Give again the lines of the data from its first line through the line with "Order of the". Change nothing.

== Given data

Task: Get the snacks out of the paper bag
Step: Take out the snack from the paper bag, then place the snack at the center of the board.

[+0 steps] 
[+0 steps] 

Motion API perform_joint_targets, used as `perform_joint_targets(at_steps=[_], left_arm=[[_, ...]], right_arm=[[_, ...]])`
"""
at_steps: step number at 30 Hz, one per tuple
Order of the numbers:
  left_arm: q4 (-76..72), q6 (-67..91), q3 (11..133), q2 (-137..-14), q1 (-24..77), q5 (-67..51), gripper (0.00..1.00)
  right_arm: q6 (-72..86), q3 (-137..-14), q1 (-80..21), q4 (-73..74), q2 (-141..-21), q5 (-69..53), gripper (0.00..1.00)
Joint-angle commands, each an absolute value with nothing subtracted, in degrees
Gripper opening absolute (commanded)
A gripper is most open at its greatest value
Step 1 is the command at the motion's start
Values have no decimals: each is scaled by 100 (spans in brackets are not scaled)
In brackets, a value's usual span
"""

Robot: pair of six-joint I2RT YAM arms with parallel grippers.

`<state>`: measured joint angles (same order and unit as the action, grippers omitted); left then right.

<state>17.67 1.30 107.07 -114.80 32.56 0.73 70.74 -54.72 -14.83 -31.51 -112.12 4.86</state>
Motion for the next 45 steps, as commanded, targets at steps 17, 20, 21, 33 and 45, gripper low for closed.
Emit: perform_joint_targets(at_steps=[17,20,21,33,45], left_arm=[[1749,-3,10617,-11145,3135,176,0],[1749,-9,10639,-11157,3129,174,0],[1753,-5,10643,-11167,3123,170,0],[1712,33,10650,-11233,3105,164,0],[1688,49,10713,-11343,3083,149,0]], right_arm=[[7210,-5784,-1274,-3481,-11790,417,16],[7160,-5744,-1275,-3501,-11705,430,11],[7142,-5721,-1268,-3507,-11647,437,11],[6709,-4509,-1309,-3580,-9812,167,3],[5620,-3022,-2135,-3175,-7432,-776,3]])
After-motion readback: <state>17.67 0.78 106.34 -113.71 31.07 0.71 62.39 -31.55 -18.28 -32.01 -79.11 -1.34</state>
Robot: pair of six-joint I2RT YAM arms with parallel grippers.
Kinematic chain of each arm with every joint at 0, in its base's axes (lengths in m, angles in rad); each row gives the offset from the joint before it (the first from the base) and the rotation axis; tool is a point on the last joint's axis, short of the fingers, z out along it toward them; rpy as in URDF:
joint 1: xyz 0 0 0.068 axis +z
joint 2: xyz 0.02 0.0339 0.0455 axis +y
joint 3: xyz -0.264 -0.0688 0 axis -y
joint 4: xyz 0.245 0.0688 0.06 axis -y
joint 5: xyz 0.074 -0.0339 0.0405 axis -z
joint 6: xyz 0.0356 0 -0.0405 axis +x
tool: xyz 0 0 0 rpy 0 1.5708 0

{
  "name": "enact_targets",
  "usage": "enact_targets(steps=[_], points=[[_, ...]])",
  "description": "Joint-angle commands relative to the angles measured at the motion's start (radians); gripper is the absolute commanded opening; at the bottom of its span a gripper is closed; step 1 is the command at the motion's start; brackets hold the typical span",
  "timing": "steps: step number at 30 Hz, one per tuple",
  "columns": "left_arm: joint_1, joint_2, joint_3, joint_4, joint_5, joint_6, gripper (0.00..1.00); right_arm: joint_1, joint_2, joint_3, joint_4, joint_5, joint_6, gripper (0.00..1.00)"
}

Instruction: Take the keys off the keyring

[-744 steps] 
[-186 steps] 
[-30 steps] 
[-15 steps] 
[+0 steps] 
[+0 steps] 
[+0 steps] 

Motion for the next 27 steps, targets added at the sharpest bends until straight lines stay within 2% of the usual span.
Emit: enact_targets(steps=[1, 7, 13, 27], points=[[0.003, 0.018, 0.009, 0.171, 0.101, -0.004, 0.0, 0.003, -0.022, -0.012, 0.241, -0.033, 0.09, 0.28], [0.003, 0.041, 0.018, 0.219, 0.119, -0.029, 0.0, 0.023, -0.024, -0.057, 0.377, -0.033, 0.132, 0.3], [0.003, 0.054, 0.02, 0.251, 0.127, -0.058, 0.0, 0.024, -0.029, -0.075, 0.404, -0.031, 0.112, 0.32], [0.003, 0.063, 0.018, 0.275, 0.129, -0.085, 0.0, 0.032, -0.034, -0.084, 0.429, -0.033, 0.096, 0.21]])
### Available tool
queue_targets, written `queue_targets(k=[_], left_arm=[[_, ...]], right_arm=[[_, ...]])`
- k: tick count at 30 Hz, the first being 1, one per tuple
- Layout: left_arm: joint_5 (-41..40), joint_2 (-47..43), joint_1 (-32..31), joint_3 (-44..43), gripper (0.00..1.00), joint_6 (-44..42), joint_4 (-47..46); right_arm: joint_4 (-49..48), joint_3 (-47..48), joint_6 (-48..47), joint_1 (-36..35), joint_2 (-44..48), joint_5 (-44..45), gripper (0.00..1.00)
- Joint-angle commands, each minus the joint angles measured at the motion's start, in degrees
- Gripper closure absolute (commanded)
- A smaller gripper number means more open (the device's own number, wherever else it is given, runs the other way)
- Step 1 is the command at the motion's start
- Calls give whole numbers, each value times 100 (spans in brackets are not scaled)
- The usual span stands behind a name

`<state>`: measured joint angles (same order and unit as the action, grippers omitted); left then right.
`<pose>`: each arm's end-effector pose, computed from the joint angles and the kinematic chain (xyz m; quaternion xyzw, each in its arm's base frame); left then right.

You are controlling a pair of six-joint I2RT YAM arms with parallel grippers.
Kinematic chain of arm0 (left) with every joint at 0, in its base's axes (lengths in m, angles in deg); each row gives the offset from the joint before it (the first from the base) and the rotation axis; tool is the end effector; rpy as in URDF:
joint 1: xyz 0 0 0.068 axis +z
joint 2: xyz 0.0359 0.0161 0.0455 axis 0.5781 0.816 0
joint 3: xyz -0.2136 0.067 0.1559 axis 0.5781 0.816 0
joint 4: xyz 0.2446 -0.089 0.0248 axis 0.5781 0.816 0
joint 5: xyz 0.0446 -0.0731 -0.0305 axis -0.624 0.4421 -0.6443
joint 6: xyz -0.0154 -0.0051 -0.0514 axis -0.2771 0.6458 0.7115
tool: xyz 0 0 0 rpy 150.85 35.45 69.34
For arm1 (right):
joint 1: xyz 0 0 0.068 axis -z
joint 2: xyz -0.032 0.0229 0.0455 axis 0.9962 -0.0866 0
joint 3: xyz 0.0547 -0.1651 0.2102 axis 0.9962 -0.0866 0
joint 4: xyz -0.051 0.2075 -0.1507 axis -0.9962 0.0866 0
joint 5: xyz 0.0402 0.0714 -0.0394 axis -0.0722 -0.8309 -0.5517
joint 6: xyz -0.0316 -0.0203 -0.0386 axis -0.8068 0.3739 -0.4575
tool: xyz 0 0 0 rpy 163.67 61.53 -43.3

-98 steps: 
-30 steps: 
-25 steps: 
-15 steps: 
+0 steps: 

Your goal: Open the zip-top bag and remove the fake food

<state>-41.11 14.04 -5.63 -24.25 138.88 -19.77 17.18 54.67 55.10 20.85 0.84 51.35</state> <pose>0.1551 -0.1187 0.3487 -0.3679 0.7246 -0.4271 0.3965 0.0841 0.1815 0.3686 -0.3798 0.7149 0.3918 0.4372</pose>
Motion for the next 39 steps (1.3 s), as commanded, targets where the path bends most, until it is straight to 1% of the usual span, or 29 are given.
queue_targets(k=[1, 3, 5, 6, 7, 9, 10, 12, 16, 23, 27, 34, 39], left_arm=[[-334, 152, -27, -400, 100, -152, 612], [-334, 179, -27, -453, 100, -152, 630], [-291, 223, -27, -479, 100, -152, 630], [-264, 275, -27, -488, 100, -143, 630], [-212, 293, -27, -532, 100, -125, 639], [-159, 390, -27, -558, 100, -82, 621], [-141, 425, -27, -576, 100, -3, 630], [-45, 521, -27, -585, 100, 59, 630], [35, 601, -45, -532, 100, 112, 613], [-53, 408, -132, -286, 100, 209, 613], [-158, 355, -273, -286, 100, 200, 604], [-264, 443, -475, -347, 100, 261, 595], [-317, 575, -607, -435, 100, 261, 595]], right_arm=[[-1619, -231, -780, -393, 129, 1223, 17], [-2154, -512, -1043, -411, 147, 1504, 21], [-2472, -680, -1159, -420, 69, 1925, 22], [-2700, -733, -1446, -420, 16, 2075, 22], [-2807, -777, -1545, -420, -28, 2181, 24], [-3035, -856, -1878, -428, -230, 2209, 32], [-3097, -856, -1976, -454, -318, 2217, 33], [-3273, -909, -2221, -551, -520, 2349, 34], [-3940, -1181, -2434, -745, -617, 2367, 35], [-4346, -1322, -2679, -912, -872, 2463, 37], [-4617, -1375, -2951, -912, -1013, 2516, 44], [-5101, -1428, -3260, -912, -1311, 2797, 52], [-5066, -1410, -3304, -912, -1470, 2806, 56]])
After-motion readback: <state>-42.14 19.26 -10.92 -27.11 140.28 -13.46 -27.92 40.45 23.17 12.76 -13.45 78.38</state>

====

Reply:
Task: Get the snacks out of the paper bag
Step: Take out the snack from the paper bag, then place the snack at the center of the board.

[+0 steps] 
[+0 steps] 

Motion API perform_joint_targets, used as `perform_joint_targets(at_steps=[_], left_arm=[[_, ...]], right_arm=[[_, ...]])`
"""
at_steps: step number at 30 Hz, one per tuple
Order of the numbers:

The output given is complete.